Practically everyone outside of China agrees that the Chinese government manipulates its currency, and they agree that China's currency undervaluation hurts other countries' economies. But there's sharp disagreement on how to get China to stop.
Erin Ennis, vice president of the U.S.-China Business Council, firmly believes that the legislation passed Oct. 11 in the Senate is not the way to do it.
Such legislation, Ennis tells IndustryWeek, "shifts the focus away from the Chinese -- where we think there's international agreement that their [currency] intervention is impacting other people's economies and needs to be addressed -- and the attention then shifts to the United States and how we are playing fast and loose with our WTO commitments in order to get back at another country."
If the currency legislation ever becomes a law -- a longshot at this point -- the first thing that likely would happen is China would sue the United States through the World Trade Organization, Ennis asserts.
"The bill as passed by the Senate contains provisions that change any dumping and countervailing-duty rules that the U.S. has international agreements with the WTO on," Ennis explains. "Those agreements stipulate how you do the calculations for determining whether something is dumped and how much you can put a duty on and what constitutes whether something is a subsidy that you can put a duty on to counteract as well.
"What the bill does is it redefines what those terms are, and as much as it would be very convenient if [the United States] could get everyone to agree with an immediate reinterpretation of WTO rules, those things are done through negotiation, not through an individual country's interpretation," Ennis says. "At a minimum, China would have a very strong case to take us to the WTO on these issues."
There's some consensus in the legal community that China would win, Ennis says.
When a country loses a WTO case, Ennis explains, one of two things happens: The losing country can change its own laws, or the victorious country can hit the other country with tariffs to compensate for trade lost as a result of the infraction.
"Either way we lose," Ennis says. "Because we are in a situation where an effort that we have made to try to theoretically get at China's currency undervaluation through tariffs would then result in tariffs actually being put on U.S. goods and services rather than the other way around."
The Jobs Myth
Ennis also takes issue with the assertion that the currency legislation would bring manufacturing jobs back to U.S. soil. She calls that "a poorly placed assumption given how the U.S. economy works and the nature of what we import from China."
"We tend to import low-end consumer goods that we haven't made here for years," Ennis says.
The U.S.-China Business Council, a nonprofit organization of 240 American companies that do business with China, often uses televisions as an example of the jobs myth.
"Ten years ago, your television was probably made in Japan. Today it's made in China," Ennis explains. "If it's not going to be made in China, it's still not going to come back to the U.S. for production. It's probably going to go to Malaysia or Vietnam or someplace else."
Her point: Legislation designed to fight back against China's currency undervaluation might create a few jobs, "but it's certainly not going to address the unemployment problems that we have, and it's certainly not going to reverse the decades-long decline in manufacturing in this country."
"Because it's not due to the value of China's currency," she tells IndustryWeek. "It's due to the fact that our economy has transitioned.

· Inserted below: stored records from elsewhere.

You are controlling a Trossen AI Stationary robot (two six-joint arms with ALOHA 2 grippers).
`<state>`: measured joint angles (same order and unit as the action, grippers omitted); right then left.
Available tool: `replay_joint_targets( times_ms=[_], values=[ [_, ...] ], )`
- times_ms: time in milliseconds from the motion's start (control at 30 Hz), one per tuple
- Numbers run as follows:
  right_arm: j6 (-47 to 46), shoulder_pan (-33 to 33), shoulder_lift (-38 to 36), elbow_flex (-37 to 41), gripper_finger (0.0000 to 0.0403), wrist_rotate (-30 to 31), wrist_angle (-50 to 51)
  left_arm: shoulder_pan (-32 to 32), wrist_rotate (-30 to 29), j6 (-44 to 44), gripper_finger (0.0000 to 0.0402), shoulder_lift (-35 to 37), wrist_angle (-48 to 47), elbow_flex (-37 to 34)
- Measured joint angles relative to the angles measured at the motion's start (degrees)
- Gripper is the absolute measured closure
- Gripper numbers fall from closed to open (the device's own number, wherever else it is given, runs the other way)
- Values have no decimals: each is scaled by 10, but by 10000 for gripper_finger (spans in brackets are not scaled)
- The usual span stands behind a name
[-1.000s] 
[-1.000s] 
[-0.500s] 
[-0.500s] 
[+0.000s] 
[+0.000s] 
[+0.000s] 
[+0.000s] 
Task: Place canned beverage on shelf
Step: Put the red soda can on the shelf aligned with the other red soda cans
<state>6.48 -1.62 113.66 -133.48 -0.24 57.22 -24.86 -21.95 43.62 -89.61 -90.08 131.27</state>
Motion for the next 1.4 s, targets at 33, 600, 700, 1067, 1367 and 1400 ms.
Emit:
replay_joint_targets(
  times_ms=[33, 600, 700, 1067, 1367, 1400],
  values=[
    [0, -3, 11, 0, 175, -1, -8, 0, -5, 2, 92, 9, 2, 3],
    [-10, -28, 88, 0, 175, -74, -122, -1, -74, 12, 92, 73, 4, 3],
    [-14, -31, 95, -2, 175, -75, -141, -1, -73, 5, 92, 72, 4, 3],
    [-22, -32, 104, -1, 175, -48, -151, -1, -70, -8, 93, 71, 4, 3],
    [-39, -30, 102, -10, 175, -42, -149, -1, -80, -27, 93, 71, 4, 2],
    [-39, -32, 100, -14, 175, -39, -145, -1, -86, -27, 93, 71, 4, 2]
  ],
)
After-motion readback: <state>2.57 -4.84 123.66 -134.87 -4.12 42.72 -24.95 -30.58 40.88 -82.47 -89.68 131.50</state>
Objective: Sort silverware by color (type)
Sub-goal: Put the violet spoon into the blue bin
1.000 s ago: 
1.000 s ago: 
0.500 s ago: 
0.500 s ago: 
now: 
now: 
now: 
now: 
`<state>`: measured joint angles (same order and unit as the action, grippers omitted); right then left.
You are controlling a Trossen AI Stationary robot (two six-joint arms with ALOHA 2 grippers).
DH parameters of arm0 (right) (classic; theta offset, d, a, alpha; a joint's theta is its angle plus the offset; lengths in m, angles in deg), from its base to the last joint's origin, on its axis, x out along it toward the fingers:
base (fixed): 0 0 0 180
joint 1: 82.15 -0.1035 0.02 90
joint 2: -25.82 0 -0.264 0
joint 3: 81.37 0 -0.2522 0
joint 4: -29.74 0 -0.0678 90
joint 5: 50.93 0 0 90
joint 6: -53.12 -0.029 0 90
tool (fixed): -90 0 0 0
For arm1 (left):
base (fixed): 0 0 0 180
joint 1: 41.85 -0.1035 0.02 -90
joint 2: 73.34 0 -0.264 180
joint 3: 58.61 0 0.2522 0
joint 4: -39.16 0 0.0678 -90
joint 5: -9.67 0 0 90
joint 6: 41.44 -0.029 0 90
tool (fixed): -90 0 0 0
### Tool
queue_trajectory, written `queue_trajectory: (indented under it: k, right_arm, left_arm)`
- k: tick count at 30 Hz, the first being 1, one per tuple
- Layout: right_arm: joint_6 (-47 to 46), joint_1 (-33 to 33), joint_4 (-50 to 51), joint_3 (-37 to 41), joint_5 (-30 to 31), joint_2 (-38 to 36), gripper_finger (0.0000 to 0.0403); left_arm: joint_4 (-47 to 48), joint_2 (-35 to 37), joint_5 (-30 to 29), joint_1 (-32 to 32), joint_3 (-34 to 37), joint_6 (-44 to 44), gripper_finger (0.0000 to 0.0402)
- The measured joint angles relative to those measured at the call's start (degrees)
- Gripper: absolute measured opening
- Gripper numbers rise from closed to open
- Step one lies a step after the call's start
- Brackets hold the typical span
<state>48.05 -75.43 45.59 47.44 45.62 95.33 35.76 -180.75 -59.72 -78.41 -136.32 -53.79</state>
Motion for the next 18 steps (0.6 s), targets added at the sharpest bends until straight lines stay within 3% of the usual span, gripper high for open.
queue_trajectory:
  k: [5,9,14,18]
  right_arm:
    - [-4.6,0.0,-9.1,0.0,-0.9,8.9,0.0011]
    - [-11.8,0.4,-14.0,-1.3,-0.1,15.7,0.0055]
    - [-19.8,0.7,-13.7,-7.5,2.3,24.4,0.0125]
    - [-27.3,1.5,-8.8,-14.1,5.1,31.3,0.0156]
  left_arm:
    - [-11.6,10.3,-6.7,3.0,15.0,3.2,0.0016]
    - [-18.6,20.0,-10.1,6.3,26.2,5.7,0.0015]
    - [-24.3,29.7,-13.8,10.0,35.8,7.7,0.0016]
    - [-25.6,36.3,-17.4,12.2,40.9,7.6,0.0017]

"We have highly efficient manufacturing. More people have probably lost jobs based on innovation and higher productivity levels than based on [China], just because of the nature of the kind of manufacturing that we do.
"We still put out more than anybody else in the world at this point. That's a pretty good indication that manufacturing jobs are on the decline, but not manufacturing output. So we're still making as much -- we just make it with fewer people."
A Multilateral Approach
While Ennis believes the Senate's currency legislation would "do more harm than good," she says there are other ways to push China to appreciate its currency.
"What has proven to be successful in dealing with the Chinese in our experience is using multilateral approaches," she says.
As an example, Ennis cites China's infamous "indigenous innovation" policy, which gives preferential treatment in government procurement to products patented and trademarked in China. The national, provincial and local governments in China procure huge amounts of goods from foreign companies, Ennis notes, making the implications of this policy particularly grave.
To fight back, the U.S. government and business community joined forces with the governments and business communities of the European Union, Japan, Korea, India and Canada to put "global pressure on China that the rules were No. 1 not the right way to go and No. 2 something that they needed to retract immediately."
"We saw over the course of the past two years retractions in those policies," Ennis says.
She admits that it's been "a slow and tedious process" to get China's government entities to retract the indigenous innovation policy. But it's been effective.
"And if our ultimate goal here is genuinely to get China to move to a market-influenced exchange rate -- which is where all of us seem to agree that we want China to go, so that the market determines rather than the government determines what the value is -- working with other like minded countries -- who I think there are many of these days, given statements that have come out of Brazil and Australia in particular -- I think we would find that there's an international community interested in working with us on this."